#### Instructions to follow
Copies of all lines containing the string "cabinet" are needed from the data below.
>>>
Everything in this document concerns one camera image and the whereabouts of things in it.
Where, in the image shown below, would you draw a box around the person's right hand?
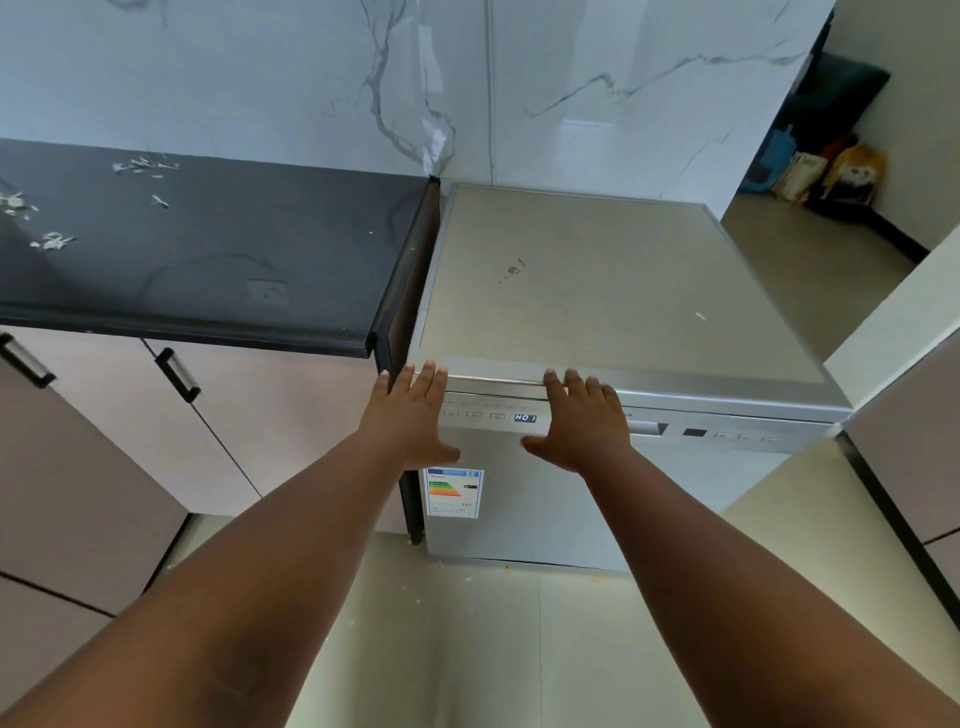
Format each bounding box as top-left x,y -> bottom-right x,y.
521,367 -> 635,474

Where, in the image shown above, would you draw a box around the person's left hand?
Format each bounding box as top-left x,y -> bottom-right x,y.
358,359 -> 461,474

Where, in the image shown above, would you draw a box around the silver dishwasher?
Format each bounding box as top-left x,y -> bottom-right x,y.
404,182 -> 854,575

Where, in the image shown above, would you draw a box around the garlic peel scraps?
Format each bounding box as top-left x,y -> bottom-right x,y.
0,153 -> 181,253

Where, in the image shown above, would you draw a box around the person's left forearm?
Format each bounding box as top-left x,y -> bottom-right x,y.
0,434 -> 410,728

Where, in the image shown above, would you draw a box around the person's right forearm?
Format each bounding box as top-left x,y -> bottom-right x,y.
581,442 -> 960,728

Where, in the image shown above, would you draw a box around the black countertop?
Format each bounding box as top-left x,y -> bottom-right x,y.
0,138 -> 442,360

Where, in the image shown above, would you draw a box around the pink base cabinet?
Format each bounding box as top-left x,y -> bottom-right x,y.
0,356 -> 190,714
0,326 -> 423,538

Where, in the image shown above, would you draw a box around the blue bag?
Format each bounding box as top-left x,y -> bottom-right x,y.
740,127 -> 798,196

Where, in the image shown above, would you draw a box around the beige base cabinet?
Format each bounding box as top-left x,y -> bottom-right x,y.
834,359 -> 960,633

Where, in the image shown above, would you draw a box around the white bag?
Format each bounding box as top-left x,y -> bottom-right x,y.
772,152 -> 828,204

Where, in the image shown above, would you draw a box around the yellow bag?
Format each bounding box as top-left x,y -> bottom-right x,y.
819,143 -> 889,208

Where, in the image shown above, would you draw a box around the dark green cushion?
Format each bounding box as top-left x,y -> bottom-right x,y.
793,52 -> 892,145

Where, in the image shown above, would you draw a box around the black cabinet handle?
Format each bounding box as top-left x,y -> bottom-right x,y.
0,333 -> 58,391
155,348 -> 203,405

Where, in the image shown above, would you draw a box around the grey power cable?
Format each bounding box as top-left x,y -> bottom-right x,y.
483,0 -> 499,186
<<<
#### Result of this exercise
Where, in the image shown above, would you draw a box around the pink base cabinet?
Where, in the image shown above, would you draw a box around the beige base cabinet?
Where, in the image shown above, would you draw a box around the black cabinet handle?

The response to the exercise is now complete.